• [WORK REQUIRED]: For every entry, output the exact wording.

★ ★ ★ ★

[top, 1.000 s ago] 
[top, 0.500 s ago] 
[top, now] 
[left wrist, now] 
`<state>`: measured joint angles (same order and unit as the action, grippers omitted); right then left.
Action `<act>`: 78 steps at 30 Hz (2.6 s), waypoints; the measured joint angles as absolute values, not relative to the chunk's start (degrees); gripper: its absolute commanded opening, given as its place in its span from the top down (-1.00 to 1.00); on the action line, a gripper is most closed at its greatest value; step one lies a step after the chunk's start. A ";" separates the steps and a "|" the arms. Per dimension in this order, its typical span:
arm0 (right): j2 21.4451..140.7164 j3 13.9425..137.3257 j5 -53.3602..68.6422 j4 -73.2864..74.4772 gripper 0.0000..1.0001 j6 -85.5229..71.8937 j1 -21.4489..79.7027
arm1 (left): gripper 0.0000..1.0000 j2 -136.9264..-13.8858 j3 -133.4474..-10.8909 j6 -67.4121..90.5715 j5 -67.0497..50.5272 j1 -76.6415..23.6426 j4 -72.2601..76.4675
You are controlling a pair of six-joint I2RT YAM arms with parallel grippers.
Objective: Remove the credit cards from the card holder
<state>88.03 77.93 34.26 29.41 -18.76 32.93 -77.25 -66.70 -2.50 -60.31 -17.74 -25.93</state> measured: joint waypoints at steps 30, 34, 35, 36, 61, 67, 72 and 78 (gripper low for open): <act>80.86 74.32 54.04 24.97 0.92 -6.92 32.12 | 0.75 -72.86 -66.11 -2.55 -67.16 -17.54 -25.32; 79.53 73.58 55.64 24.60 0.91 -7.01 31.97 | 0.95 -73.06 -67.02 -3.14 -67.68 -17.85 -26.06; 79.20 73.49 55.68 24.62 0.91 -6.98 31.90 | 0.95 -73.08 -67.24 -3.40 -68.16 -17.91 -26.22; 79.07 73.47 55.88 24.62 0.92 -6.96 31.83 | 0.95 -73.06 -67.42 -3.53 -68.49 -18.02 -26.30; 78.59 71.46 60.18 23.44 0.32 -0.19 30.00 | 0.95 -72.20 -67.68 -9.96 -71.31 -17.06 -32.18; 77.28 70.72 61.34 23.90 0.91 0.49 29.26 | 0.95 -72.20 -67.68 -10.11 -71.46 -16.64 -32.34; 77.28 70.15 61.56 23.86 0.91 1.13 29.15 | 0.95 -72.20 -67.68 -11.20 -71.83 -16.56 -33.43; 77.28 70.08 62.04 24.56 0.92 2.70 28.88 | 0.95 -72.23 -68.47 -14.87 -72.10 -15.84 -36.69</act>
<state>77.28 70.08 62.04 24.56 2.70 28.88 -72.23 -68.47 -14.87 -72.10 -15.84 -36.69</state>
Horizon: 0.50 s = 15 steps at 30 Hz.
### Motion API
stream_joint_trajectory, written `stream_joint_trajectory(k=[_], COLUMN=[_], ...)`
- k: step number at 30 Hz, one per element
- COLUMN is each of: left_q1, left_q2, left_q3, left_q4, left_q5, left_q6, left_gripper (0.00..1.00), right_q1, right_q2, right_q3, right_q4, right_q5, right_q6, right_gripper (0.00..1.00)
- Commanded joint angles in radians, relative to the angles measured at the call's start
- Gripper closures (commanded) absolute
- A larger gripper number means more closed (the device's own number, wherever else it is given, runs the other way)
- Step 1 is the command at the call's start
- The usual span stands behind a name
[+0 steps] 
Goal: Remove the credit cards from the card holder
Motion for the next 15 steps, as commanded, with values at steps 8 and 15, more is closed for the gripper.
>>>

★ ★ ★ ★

• [OUTPUT FOR THIS EXERCISE]:
[top, 1.000 s ago] 
[top, 0.500 s ago] 
[top, now] 
[left wrist, now] 
`<state>`: measured joint angles (same order and unit as the action, grippers omitted); right then left.
Action `<act>`: 78 steps at 30 Hz (2.6 s), waypoints; the measured joint angles as absolute values, not relative to the chunk's start (degrees); gripper: its absolute commanded opening, given as its place in its span from the top down (-1.00 to 1.00); on the action line, a gripper is most closed at its greatest value; step one lies a step after the chunk's start. A ";" separates the steps and a "|" the arms. Per dimension in this order, its typical span:
arm0 (right): j2 21.4451..140.7164 j3 13.9425..137.3257 j5 -53.3602..68.6422 j4 -73.2864..74.4772 gripper 0.0000..1.0001 j6 -85.5229..71.8937 j1 -21.4489..79.7027
arm1 (left): gripper 0.0000..1.0000 j2 -136.9264..-13.8858 j3 -133.4474..-10.8909 j6 -67.4121..90.5715 j5 -67.0497..50.5272 j1 -76.6415..23.6426 j4 -72.2601..76.4675
You are controlling a pair of six-joint I2RT YAM arms with parallel grippers.
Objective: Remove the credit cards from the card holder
<state>88.03 77.93 34.26 29.41 -18.76 32.93 -77.25 -66.70 -2.50 -60.31 -17.74 -25.93</state> measured: joint waypoints at steps 30, 34, 35, 36, 61, 67, 72 and 78 (gripper low for open): <act>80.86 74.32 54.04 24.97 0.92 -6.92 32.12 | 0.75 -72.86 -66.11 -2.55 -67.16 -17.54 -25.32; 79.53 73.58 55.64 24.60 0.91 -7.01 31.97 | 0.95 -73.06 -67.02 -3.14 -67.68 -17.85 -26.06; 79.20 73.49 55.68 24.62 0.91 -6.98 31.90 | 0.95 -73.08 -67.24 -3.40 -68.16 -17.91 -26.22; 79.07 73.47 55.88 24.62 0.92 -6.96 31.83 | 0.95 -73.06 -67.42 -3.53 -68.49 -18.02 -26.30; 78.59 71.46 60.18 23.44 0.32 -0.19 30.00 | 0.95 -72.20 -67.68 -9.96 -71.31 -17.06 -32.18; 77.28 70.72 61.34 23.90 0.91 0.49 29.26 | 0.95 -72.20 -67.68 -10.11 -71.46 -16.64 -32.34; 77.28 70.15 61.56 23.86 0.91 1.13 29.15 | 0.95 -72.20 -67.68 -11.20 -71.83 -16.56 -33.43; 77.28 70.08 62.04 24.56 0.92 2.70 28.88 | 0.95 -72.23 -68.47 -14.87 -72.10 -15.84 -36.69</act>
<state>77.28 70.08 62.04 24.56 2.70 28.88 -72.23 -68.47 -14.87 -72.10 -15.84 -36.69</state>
Horizon: 0.50 s = 15 steps at 30 Hz.
### Motion API
stream_joint_trajectory, written `stream_joint_trajectory(k=[_], COLUMN=[_], ...)`
- k: step number at 30 Hz, one per element
- COLUMN is each of: left_q1, left_q2, left_q3, left_q4, left_q5, left_q6, left_gripper (0.00..1.00), right_q1, right_q2, right_q3, right_q4, right_q5, right_q6, right_gripper (0.00..1.00)
- Commanded joint angles in radians, relative to the angles measured at the call's start
- Gripper closures (commanded) absolute
- A larger gripper number means more closed (the device's own number, wherever else it is given, runs the other way)
- Step 1 is the command at the call's start
- The usual span stands behind a name
[+0 steps] 
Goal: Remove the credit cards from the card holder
Motion for the next 15 steps, as commanded, with values at steps 8 and 15, more is closed for the gripper.
>>>

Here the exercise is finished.